June 18th, 2020 by Jack Vanlightly

In the last post we started a sizing analysis of our workload using quorum queues. We focused on the happy scenario that consumers are keeping up meaning that there are no queue backlogs and all brokers in the cluster are operating normally. By running a series of benchmarks modelling our workload at different intensities we identified the top 5 cluster size and storage volume combinations in terms of cost per 1000 msg/s per month.

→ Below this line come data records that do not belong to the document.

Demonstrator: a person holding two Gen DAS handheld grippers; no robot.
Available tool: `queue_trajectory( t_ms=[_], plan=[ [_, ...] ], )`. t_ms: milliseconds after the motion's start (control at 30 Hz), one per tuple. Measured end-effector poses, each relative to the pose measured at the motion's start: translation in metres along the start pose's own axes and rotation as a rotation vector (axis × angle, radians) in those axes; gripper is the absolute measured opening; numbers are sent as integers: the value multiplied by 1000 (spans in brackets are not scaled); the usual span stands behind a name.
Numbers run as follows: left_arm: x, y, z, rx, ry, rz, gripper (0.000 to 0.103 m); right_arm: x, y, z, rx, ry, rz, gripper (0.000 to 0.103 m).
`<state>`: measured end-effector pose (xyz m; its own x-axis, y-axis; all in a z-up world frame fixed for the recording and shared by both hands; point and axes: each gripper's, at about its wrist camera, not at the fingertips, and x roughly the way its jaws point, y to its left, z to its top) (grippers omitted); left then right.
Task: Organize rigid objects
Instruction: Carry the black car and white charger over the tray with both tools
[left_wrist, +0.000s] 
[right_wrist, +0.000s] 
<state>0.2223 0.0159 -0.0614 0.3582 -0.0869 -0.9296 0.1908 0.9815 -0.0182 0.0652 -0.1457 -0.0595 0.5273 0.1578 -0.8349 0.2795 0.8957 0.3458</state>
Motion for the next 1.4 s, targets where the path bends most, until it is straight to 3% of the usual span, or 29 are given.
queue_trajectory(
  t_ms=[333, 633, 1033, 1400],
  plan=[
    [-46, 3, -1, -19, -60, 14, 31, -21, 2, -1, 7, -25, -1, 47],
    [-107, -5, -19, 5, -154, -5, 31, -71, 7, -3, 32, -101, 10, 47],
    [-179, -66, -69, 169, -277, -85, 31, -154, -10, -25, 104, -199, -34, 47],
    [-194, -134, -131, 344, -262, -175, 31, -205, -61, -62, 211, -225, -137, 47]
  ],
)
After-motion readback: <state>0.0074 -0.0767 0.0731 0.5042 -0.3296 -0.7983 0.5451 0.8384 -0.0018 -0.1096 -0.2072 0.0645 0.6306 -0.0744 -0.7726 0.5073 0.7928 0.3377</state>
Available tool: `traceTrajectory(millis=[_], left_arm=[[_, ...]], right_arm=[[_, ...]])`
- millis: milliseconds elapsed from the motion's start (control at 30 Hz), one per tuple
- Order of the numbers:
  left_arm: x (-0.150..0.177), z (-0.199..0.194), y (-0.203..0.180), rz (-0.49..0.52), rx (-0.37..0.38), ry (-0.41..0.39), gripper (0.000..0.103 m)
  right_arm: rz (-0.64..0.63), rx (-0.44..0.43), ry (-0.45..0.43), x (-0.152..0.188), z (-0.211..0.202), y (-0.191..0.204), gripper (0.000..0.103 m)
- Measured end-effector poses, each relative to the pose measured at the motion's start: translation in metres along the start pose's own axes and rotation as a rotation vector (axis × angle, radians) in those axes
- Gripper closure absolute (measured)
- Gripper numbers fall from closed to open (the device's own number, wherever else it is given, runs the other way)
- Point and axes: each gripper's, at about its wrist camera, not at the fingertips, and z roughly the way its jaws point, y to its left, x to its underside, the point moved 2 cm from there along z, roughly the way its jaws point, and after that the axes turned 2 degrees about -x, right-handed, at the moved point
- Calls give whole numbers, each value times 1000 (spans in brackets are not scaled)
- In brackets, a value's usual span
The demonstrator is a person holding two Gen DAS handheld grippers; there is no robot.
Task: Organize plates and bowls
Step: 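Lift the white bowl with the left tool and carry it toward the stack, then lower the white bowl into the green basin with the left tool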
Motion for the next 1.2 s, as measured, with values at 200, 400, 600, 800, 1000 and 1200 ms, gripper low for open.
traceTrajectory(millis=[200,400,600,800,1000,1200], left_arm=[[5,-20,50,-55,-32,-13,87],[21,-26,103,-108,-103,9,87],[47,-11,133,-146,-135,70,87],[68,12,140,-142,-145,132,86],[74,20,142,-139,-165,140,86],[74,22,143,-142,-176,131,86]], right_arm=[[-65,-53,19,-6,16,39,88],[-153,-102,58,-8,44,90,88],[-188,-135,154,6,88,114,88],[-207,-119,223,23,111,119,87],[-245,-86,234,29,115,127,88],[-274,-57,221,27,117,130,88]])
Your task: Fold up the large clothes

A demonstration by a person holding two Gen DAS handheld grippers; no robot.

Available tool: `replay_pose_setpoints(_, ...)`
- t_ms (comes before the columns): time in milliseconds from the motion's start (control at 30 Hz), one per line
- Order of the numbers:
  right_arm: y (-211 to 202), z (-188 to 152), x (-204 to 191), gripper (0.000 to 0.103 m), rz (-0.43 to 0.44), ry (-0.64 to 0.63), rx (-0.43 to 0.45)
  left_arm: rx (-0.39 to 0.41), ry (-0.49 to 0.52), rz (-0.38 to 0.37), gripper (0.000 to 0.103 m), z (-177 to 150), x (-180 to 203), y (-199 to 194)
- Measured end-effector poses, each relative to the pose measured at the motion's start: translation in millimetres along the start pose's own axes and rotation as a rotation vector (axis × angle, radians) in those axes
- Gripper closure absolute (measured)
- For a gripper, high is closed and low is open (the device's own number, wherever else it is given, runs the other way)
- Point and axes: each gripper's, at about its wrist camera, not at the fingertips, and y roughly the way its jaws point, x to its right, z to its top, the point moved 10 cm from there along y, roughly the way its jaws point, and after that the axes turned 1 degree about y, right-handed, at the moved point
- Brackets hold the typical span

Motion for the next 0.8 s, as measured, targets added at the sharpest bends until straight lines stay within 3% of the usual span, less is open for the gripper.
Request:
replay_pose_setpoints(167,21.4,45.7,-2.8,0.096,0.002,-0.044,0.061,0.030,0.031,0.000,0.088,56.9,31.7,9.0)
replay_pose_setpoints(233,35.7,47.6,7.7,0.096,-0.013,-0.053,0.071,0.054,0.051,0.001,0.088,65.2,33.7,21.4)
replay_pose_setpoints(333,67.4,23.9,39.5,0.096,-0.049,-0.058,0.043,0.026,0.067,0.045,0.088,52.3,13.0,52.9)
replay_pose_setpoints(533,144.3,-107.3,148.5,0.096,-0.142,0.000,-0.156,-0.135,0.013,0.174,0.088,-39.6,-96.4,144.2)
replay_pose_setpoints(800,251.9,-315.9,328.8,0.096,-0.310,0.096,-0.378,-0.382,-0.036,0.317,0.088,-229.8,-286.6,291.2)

  1. Cluster: 7 nodes, 8 vCPUs (c5.2xlarge), gp2 SDD. Cost: $54
  2. Cluster: 9 nodes, 8 vCPUs (c5.2xlarge), gp2 SDD. Cost: $69
  3. Cluster: 5 nodes, 8 vCPUs (c5.2xlarge), st1 HDD. Cost: $93
  4. Cluster: 5 nodes, 16 vCPUs (c5.4xlarge), gp2 SDD. Cost: $98
  5. Cluster: 7 nodes, 16 vCPUs (c5.4xlarge), gp2 SDD. Cost: $107
 

There are more tests to run to ensure these clusters can handle things like brokers failing and large backlogs accumulating during things like outages or system slowdowns.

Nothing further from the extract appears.